A medida, publicada no Diário Oficial da União de hoje, tem o objetivo de minimizar os impactos negativos da decisão do Supremo Tribunal Federal (STF) para o trabalhador. Recentemente, o Tribunal reduziu o prazo de prescrição das dívidas com o FGTS de 30 anos para 05 anos. A Caixa Econômica Federal fará a regulamentação em até 120 dias – prazo para a publicação do acordão da decisão.

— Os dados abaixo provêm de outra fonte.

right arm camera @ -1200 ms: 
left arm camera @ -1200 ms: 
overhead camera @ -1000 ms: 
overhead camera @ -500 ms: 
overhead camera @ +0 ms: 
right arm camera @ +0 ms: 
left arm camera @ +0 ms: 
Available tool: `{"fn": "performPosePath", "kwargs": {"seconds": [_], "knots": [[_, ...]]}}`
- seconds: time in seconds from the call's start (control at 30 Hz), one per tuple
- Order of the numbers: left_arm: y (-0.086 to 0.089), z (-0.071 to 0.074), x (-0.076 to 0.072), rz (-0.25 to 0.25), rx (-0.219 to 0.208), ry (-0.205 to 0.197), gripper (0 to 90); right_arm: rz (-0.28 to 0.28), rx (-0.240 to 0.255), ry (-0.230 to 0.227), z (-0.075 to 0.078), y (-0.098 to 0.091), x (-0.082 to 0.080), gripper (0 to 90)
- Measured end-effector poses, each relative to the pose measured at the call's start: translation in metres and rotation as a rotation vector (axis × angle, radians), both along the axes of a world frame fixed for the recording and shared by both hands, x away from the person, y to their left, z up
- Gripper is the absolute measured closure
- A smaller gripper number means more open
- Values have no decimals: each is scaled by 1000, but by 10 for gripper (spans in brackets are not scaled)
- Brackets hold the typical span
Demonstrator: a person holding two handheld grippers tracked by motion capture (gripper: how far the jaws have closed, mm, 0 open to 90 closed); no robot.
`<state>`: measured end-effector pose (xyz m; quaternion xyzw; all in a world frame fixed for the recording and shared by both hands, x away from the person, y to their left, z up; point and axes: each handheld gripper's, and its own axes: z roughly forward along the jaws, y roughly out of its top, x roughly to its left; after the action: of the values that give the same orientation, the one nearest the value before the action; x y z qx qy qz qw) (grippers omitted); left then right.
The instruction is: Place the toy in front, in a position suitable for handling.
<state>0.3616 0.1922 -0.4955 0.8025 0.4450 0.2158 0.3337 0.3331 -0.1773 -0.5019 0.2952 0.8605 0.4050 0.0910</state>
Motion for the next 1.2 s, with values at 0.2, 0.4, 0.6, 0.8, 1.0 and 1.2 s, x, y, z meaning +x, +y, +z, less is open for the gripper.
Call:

De acordo com dados do governo, a dívida total com o FGTS está na casa de R$ 20 bilhões. Deste total, R$ 4 bilhões foram parcelados. A taxa de juros é de 6% ao ano, mais a TR, além de multas, dependendo dos casos. Estas condições foram mantidas. Com a mudança, o empregador poderá, por exemplo, parcelar apenas parte da dívida.
Terão prioridade para parcelamento os débitos individualizáveis, ajuizados, inscritos na dívida pública. Mas, já partir de três meses de atraso no recolhimento das contribuições ao FGTS, a Caixa já vai oferecer às empresas a possibilidade de refinanciar os valores devidos.